Mostra a história de uma escritora que vive com o marido e o
filho pequeno em uma casa isolada, na neve. Um dia, o esposo é encontrado
morto, após cair da janela do andar mais alto. A falta de clareza de como se
deu essa morte acaba fazendo com que a própria romancista se torne uma das
principais suspeitas, e o filme é uma investigação sobre aquela mulher – suas mentiras,
seus temores, o que a fazem correr o risco de ir presa a partir de seu discurso
diante do júri, tudo isso em uma narrativa extremamente bem conduzida, de um dos
filmes de realização mais competentes deste festival.
Triet mereceria ao menos o prêmio de melhor direção, mas o
mais provável é que o longa conquiste o troféu de melhor atuação feminina, pela
formidável performance da alemã Sandra Hüller no papel da escritora – ela,
aliás, também é a protagonista de “The Zone of Interest”, de Jonathan Glazer.
Se o júri de Cannes optar por premiar Triet em vez de Hüller, Alicia Vikander
tem grandes chances de ficar com o prêmio de atuação. Vai ser difícil, no
entanto, que os jurados deixem passar essa oportunidade de laurear uma atriz de
talento descomunal como a alemã, verdadeiramente em estado de graça nesse especialíssimo
longa francês.
LES FEUILLES MORTES (dir. Aki Kaurismäki)
Ainda há espaço para a simplicidade no cinema, e o finlandês
Aki Kaurismäki é a prova viva disso. Seu novo filme, “Les Feuilles Mortes”, tem
um fiapo de dramaturgia: nada mais é do que a história de dois solitários que
se encontram, se desencontram e, por fim, se arranjam (aliás, mencionar isso não configura
spoiler: trata-se de um tipo de cinema que não trabalha com esse tipo de preocupação).

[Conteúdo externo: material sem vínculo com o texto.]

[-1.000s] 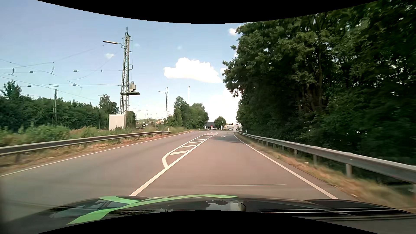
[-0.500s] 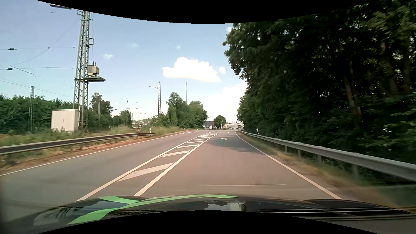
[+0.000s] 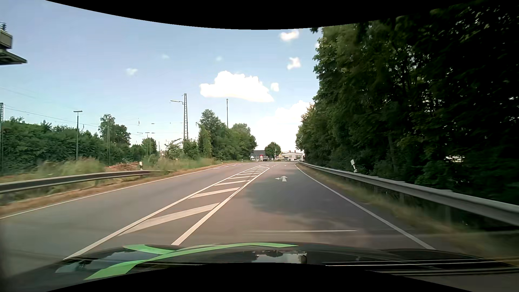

Não é que a filmografia de Kaurismäki, em si, não tenha
sofisticação ou complexidade – estilisticamente, aliás, ocorre o contrário. O
cineasta trabalha em uma chave estética que é muito mais complicada de
tornar efetiva do que as dos filmes de natureza mais abertamente naturalista. Existe
uma construção minuciosa por trás da aparente banalidade de seus filmes.
Desta vez, no entanto, Kaurismäki parece ter levado a
estilização ao paroxismo: as atuações, os cenários, a cadência como as falas
são dispostas pelo filme fazem de “Les Feuilles Mortes” algo próximo do cinema do
sueco Roy Andersson. É quase um filme que permanece em um plano imaginado, e não materialmente construído.
Mas ele existe, sim, e está na tela, trazendo as preocupações
kaurismakianas de hábito: o desemprego, o alcoolismo, as desavenças
geopolíticas que levam à guerra. Mas existe desta vez uma paixão pelo cinema e
pelas suas possibilidades que se sobressaem diante dos temas políticos – há pôsteres
de filmes espalhados por todo o longa, que nos entregam algumas das influências
sobre a obra do diretor, que vão de Godard a Bresson, passando por Visconti e David Lean. Aliás,
de certa forma, seu novo filme é um “Desencontro” à moda finlandesa. E, assim
como aquela pequena obra-prima leaniana, é um filme adorável -- e enorme em sua aparente “pequenez”.